Top of Information given
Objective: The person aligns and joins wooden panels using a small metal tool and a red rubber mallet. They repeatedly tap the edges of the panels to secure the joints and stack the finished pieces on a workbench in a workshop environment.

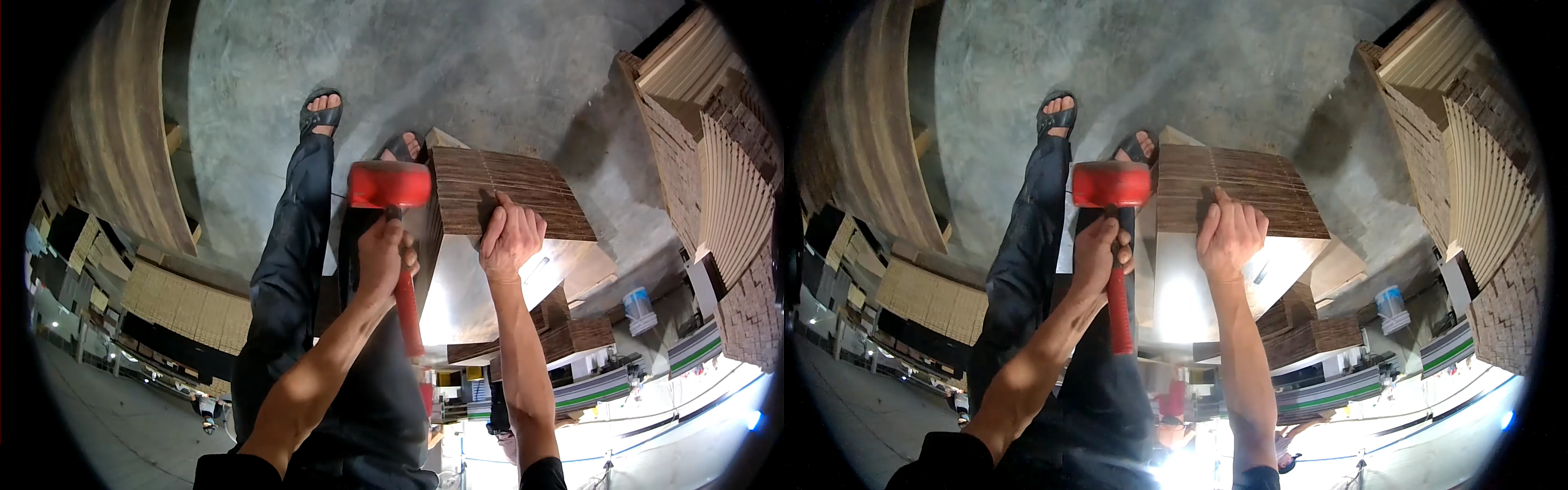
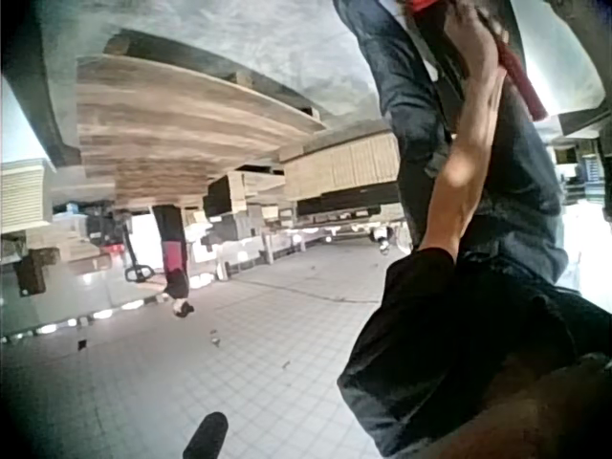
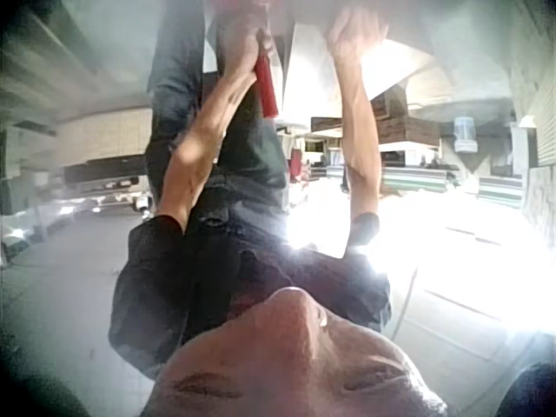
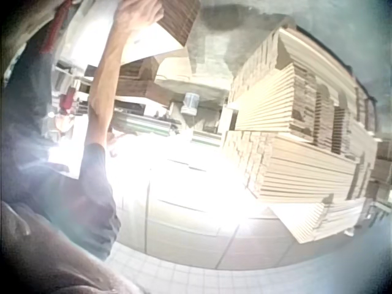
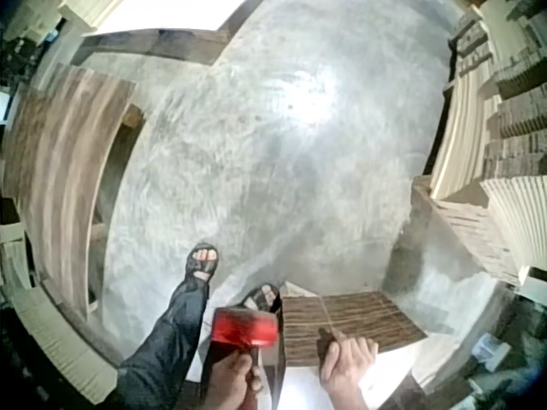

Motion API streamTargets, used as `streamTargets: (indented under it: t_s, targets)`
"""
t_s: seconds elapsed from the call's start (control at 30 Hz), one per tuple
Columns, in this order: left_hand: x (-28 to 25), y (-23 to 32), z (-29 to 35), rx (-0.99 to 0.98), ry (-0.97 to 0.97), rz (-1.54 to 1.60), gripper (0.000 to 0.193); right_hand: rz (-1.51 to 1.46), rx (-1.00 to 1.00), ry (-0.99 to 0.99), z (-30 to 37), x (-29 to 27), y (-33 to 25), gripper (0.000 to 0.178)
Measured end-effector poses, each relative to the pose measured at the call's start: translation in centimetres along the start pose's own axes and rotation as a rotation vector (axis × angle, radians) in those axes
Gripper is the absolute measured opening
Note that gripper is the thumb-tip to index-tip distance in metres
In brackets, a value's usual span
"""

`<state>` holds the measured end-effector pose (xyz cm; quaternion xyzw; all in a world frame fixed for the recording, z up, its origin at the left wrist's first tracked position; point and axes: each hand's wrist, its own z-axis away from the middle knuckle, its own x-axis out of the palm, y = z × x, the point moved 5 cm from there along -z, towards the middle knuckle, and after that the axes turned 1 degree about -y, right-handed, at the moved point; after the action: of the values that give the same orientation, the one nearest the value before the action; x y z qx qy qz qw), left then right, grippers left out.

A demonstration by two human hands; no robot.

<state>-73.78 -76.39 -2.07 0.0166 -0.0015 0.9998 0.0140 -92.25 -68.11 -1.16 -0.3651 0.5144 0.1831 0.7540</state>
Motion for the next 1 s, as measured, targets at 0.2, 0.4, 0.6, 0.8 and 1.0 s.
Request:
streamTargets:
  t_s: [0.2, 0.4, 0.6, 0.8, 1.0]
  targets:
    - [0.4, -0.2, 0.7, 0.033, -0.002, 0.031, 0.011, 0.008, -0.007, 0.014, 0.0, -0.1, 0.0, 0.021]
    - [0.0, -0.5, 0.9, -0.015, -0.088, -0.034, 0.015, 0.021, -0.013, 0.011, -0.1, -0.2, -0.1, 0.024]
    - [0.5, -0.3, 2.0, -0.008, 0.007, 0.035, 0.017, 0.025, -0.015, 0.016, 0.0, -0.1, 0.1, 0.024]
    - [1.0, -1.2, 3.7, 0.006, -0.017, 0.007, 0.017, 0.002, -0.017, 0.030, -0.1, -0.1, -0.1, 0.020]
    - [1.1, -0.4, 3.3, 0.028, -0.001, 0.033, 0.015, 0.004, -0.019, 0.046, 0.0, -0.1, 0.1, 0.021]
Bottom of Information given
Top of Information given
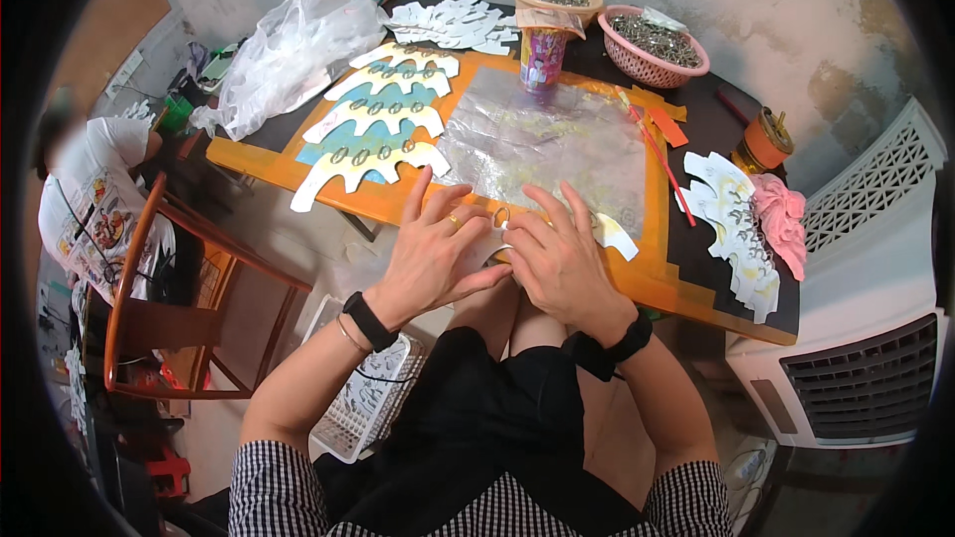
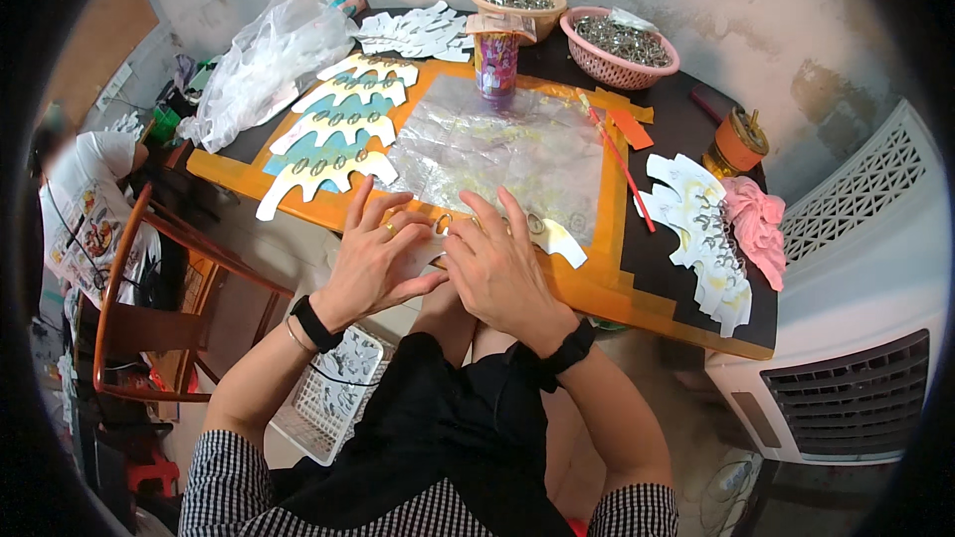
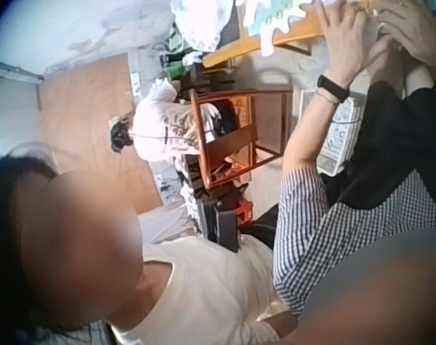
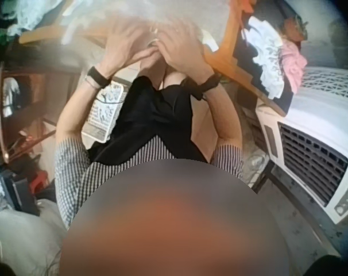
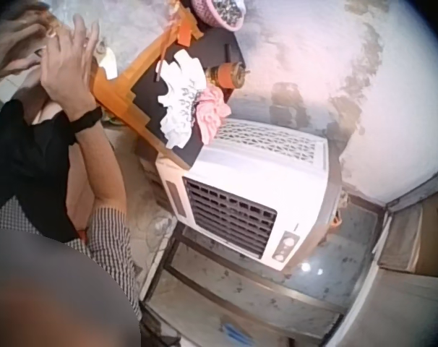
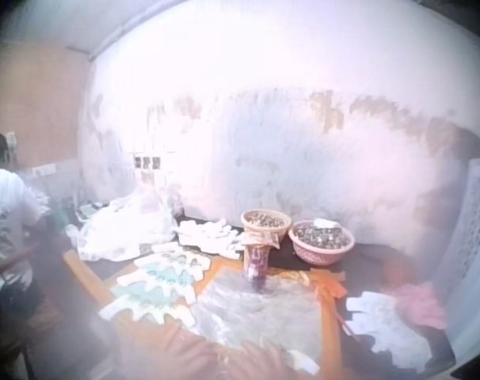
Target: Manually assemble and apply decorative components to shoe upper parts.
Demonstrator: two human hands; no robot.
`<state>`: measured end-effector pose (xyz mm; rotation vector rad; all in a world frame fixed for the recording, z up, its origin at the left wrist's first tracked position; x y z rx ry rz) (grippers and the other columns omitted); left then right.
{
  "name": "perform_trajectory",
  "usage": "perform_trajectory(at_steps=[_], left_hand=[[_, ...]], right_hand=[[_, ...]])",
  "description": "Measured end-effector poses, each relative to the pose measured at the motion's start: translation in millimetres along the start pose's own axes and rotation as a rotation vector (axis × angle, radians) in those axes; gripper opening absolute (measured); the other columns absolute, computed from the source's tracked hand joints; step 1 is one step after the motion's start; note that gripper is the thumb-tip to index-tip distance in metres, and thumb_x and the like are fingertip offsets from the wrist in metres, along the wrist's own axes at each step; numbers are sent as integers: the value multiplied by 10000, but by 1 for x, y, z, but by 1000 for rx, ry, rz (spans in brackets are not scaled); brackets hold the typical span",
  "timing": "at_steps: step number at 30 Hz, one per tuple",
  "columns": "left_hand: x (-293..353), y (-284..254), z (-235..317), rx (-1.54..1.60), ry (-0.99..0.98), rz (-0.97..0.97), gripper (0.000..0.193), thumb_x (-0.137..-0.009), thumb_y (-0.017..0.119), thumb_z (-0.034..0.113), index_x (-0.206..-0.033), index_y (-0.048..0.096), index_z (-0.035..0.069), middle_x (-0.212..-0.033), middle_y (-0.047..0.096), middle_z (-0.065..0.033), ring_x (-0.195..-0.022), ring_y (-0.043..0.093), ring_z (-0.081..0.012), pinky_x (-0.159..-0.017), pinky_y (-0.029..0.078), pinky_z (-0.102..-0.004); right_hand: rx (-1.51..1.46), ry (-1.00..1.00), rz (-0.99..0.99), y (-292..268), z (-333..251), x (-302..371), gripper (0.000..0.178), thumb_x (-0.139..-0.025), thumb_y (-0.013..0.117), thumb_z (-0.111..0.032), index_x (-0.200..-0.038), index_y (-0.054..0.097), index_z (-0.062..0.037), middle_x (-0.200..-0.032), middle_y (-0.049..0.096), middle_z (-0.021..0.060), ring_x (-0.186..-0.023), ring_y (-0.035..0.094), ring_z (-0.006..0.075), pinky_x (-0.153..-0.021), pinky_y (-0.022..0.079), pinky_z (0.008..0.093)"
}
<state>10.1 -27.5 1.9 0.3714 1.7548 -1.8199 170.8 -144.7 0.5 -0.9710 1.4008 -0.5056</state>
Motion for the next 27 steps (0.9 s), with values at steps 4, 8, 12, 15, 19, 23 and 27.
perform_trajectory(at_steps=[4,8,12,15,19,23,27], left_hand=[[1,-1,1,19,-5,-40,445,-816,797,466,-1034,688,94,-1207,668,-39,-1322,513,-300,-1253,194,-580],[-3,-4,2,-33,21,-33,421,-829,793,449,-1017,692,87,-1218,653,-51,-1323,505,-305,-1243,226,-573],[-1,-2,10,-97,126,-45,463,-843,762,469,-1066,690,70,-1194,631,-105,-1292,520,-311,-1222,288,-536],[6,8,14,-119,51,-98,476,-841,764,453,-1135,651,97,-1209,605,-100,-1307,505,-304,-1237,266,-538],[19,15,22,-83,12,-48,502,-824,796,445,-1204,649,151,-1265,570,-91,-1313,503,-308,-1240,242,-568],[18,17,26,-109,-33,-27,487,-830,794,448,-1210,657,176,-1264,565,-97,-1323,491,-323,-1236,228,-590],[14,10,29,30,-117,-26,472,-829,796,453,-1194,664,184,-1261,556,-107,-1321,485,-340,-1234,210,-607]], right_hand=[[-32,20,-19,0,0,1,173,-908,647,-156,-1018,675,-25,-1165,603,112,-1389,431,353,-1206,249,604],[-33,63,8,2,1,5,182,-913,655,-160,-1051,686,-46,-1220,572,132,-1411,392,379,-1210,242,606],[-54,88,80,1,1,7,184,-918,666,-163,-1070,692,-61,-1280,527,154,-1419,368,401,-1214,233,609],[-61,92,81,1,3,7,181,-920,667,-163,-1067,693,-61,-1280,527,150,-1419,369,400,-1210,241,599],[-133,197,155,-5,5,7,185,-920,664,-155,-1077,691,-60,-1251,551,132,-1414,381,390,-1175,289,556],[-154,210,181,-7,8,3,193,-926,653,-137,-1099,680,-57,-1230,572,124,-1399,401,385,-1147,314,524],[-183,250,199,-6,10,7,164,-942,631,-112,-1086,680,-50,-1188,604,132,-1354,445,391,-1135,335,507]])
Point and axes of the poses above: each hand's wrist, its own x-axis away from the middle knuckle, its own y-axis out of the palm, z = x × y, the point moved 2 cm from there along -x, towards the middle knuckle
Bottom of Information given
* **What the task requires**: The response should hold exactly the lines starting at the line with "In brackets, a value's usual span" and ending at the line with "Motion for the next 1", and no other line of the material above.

* **Expected answer**:
In brackets, a value's usual span
"""

`<state>` holds the measured end-effector pose (xyz cm; quaternion xyzw; all in a world frame fixed for the recording, z up, its origin at the left wrist's first tracked position; point and axes: each hand's wrist, its own z-axis away from the middle knuckle, its own x-axis out of the palm, y = z × x, the point moved 5 cm from there along -z, towards the middle knuckle, and after that the axes turned 1 degree about -y, right-handed, at the moved point; after the action: of the values that give the same orientation, the one nearest the value before the action; x y z qx qy qz qw), left then right, grippers left out.

A demonstration by two human hands; no robot.

<state>-73.78 -76.39 -2.07 0.0166 -0.0015 0.9998 0.0140 -92.25 -68.11 -1.16 -0.3651 0.5144 0.1831 0.7540</state>
Motion for the next 1 s, as measured, targets at 0.2, 0.4, 0.6, 0.8 and 1.0 s.

There is nothing further to add to the answer.